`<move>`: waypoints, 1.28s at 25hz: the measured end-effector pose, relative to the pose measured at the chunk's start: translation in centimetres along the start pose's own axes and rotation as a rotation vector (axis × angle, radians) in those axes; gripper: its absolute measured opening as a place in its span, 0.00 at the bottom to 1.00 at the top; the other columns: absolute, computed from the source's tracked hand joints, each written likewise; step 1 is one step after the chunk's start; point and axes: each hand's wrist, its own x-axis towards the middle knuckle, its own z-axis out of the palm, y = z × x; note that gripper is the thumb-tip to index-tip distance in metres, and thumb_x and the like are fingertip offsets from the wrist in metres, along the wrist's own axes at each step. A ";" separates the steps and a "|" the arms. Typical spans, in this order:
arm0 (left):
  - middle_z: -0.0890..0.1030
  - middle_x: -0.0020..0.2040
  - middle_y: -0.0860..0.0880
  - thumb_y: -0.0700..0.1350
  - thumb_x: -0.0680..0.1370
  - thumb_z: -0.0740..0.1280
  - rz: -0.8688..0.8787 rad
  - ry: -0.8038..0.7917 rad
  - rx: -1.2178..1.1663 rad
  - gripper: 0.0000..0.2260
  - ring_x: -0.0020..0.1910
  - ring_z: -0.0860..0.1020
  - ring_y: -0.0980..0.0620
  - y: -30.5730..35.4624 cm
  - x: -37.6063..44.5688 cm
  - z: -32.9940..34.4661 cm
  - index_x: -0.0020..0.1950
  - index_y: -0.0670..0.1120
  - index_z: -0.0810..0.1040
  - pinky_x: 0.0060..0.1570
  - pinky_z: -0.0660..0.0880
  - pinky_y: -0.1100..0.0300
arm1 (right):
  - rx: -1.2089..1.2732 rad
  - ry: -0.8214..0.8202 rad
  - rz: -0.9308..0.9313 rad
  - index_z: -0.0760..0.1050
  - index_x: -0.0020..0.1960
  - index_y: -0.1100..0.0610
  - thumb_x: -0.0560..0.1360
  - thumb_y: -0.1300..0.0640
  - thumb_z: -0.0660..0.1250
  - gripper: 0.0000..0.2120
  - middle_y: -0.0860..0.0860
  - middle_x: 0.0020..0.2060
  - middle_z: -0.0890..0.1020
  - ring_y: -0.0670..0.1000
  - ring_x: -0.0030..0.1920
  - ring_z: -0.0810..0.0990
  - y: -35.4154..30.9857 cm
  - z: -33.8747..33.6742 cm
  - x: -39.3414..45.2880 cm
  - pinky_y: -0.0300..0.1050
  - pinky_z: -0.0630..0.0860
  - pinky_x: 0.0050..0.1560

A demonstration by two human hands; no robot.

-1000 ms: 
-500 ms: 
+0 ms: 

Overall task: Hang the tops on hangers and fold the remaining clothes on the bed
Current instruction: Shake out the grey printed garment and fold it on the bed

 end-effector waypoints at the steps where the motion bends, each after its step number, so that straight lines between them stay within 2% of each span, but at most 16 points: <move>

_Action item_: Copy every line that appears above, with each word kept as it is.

_Output for this task_:
`<move>`: waypoints, 1.28s at 25hz: the measured end-effector pose, relative to the pose measured at the chunk's start: translation in centimetres along the start pose's own axes and rotation as a rotation vector (axis × angle, radians) in those axes; gripper: its absolute measured opening as a place in its span, 0.00 at the bottom to 1.00 at the top; the other columns: absolute, computed from the source's tracked hand joints, each written likewise; step 1 is one step after the chunk's start; point and axes: each hand's wrist, its own x-axis towards the middle knuckle, its own z-axis out of the palm, y = z × x; note that gripper is the thumb-tip to index-tip distance in metres, and thumb_x and the like are fingertip offsets from the wrist in metres, along the wrist's own axes at each step. A ";" separates the steps and a "|" the arms. Typical spans, in this order:
arm0 (left):
  - middle_z: -0.0890..0.1030
  - middle_x: -0.0020..0.2040
  - middle_y: -0.0860..0.0880
  - thumb_y: -0.0700..0.1350
  - thumb_x: -0.0680..0.1370
  - thumb_z: -0.0740..0.1280
  - rz: -0.8688..0.8787 rad
  - ry: -0.8038..0.7917 rad
  - rx: -1.2178..1.1663 rad
  - gripper: 0.0000..0.2260
  - ring_x: -0.0020..0.1910
  - ring_z: -0.0860..0.1020
  - ring_y: -0.0980..0.0620
  - y: -30.5730..35.4624 cm
  - x: -37.6063..44.5688 cm
  - z: -32.9940..34.4661 cm
  - index_x: -0.0020..0.1950
  - index_y: -0.0670..0.1120
  - index_z: -0.0810..0.1040
  - pinky_x: 0.0060..0.1570
  - pinky_z: -0.0660..0.0880
  - pinky_y: -0.1100..0.0300
arm1 (right):
  - rx: -1.2089..1.2732 rad
  - ry: -0.8214..0.8202 rad
  - rz: -0.9308..0.9313 rad
  - index_z: -0.0760..0.1050
  - index_x: -0.0020..0.1960
  - index_y: -0.1100..0.0610
  - thumb_x: -0.0560..0.1360
  - thumb_y: -0.1300..0.0640
  - thumb_z: -0.0660..0.1250
  - gripper: 0.0000..0.2120
  - middle_y: -0.0860..0.0860
  - middle_x: 0.0020..0.2060
  - middle_z: -0.0890..0.1020
  - ring_y: -0.0670..0.1000
  - ring_x: -0.0030..0.1920
  - ring_z: -0.0810..0.0990
  - y: -35.4154..30.9857 cm
  - z: -33.8747..33.6742 cm
  - x: -39.3414..45.2880 cm
  - pinky_y: -0.0300..0.1050
  - pinky_z: -0.0630..0.0860
  - pinky_x: 0.0050..0.1560

A demonstration by two human hands; no robot.

-1000 ms: 
-500 ms: 
+0 ms: 

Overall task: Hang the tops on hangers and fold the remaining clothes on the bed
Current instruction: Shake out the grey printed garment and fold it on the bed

 end-effector waypoints at the steps where the motion bends, each after its step number, so that straight lines between them stay within 2% of each span, but at most 16 points: <move>

No more work remains for this exercise.